Filter the listing below down to the lines holding the word "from", and copy those lines.
──────────
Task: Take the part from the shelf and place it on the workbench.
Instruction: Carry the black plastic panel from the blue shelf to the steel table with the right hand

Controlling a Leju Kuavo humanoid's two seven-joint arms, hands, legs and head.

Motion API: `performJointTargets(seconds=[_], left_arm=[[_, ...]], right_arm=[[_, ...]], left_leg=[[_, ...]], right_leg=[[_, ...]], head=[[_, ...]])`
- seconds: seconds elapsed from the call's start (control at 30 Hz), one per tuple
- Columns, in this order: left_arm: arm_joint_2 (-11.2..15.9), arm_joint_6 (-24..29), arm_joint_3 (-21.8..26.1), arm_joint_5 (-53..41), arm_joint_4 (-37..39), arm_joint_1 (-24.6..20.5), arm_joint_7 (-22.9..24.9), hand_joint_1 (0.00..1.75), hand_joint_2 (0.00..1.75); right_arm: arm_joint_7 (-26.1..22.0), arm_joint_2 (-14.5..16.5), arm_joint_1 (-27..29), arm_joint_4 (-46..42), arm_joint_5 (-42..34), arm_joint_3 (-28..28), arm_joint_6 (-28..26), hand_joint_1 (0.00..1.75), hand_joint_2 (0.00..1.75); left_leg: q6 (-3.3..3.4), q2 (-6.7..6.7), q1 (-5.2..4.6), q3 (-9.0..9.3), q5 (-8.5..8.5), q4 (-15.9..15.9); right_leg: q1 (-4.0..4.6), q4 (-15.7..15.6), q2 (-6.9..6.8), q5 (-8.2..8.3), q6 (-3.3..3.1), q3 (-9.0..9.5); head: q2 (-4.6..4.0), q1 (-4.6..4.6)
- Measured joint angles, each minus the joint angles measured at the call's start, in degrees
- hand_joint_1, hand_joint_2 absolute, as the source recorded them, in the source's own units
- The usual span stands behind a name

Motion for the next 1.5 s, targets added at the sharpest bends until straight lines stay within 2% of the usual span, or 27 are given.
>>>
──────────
● Task result
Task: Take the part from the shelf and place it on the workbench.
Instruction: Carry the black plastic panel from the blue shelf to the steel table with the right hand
- seconds: seconds elapsed from the call's start (control at 30 Hz), one per tuple

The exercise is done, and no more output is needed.